また秘密証書遺言は公証役場で公証人に証明してもらいますが、遺言自体は公証人は保管しませんので、作成した遺言が発見されない危険性もあります。
公正証書なら間違いないが・・・
公正証書遺言は、遺言者本人が、公証人と証人2名の前で、遺言の内容を口頭で告げ、公証人が、それが遺言者の真意であることを確認した上、これを文章にまとめたものを、遺言者及び証人2名に読み聞かせ、又は閲覧させて、内容に間違いがないことを確認してもらって、遺言公正証書として作成します。
公正証書遺言は公証役場で公証人によって作成されるため要件不備で遺言自体が無効になることは通常考えられません。
また、公正証書遺言は遺言作成者の死後、家庭裁判所による遺言の検認作業が省略されます。公証役場で管理されますので遺失や破棄、発見されないというような心配もありません。
ただし、公証人、証人に手数料、報酬を払う必要があります。上記サイトでは3~8万円が相場と書かれています。
妹夫婦が利用しようとすると、夫婦それぞれが遺言書を作らねばなりませんから結構な負担になります。
財産内容の調査、書類収集等でも自筆証書遺言より作成に手間と時間が格段にかかるようです。
多くの相続財産がある方は公正証書で万全を期した方がといと思いますが、そうでなければ手軽な自筆証書の方がといような気がします。
自筆証書の方が気軽に利用できそう
自筆証書遺言とは、全文(財産目録を除く)を自筆で書き上げる遺言書のことです。
ただし、民法の要件を満たしていない遺言を書いてしまい遺言が無効になってしまう恐れがありますので注意が必要です。
費用がかからず手軽に作成できるのがメリットです。
一昨年自筆証書遺言保管制度ができ、使いやすくなりました。
自筆証書遺言は、自宅で保管していた場合には、これを紛失したり、発見した者が、自分に不利なことが書いてあると思ったときなどに、破棄したり、隠匿や改ざんをしたりしてしまう危険性がありました。また、その遺言書を発見した者が、必ず家庭裁判所にこれを持参し、その遺言書を検認するための手続を経なければなりません。
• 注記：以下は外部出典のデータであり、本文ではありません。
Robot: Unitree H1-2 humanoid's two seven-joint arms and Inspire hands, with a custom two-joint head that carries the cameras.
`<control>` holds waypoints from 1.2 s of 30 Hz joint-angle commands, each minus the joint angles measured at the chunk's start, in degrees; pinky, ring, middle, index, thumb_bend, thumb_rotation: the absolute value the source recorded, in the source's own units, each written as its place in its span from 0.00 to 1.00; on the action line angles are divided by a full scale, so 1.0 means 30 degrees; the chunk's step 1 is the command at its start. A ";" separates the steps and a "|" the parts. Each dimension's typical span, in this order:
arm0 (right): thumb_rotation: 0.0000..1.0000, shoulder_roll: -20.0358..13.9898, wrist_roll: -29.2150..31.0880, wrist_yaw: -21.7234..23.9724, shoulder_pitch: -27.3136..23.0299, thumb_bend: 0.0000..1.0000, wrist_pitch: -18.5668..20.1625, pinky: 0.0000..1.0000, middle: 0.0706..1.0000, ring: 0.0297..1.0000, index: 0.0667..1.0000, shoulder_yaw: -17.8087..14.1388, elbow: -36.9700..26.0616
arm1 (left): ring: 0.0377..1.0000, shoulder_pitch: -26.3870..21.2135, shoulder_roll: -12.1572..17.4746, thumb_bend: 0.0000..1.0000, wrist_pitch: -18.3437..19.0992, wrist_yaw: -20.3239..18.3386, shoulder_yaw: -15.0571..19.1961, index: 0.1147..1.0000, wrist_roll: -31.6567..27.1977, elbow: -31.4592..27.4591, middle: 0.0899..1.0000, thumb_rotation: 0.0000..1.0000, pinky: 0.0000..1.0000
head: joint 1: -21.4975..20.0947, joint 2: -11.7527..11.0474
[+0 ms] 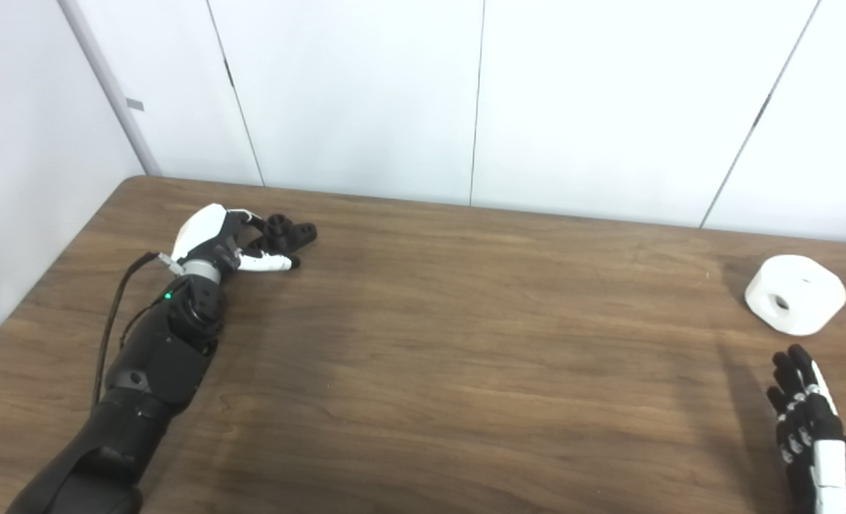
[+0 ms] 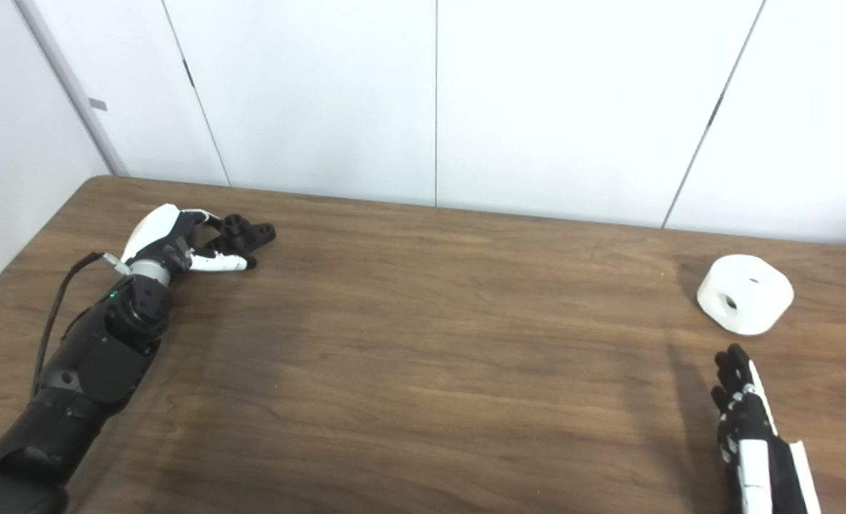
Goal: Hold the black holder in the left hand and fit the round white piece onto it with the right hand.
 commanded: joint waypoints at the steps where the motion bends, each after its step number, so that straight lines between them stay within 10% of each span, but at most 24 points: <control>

自筆証書遺言保管制度を利用すればこうした問題点が解決されます。
手続きは、まず自分自身で自筆証書遺言を作成し、事前予約をしたうえで法務局へ出向き保管申請を行います。受付が完了したら遺言書保管事実証明書が交付されます。
注意すべきは財産目録以外は本人の自筆が必要なこと、及び民法の要件を満たしたものでなければならないことです。
書式等は下記に掲載されています。
03 遺言書の様式等についての注意事項 | 自筆証書遺言書保管制度 (moj.go.jp)
保管申請手数料は1件3,900円と公正証書に比べれば格段に割安です。
冒頭の妹夫婦の場合は、この制度を利用するのが手間もかからず、費用も割安でよいと思います。相続相手も配偶者だけで、全財産を遺贈するのですから遺言書の内容も簡潔でよさそうです。
貸金庫の中に自筆証書遺言を入れておくという方法も
私は自分が勤めていた銀行の貸金庫を利用しており、通帳や権利書はこの中に入れています。相続人(妻子)にはこのことは伝えています。
貸金庫の中に遺言書を入れておく人も結構いるようです。紛失の心配はありませんし、相続の際、貸金庫を開けますから遺言書が発見される可能性も極めて高いと思われます。
問題は貸金庫の相続手続きに手間がかり、すぐには開けられないことです。
私としてはとりあえず万一に備えて自筆の遺言書を作成して貸金庫の入れておき、しかるべき年齢になったら自筆証書遺言保管制度を利用するという方法を考えています。
遺言書の内容は時とともに変えたいと思うことも多いでしょうから、当座は貸金庫に入れておいた方がコストはかからず、変更も簡単です。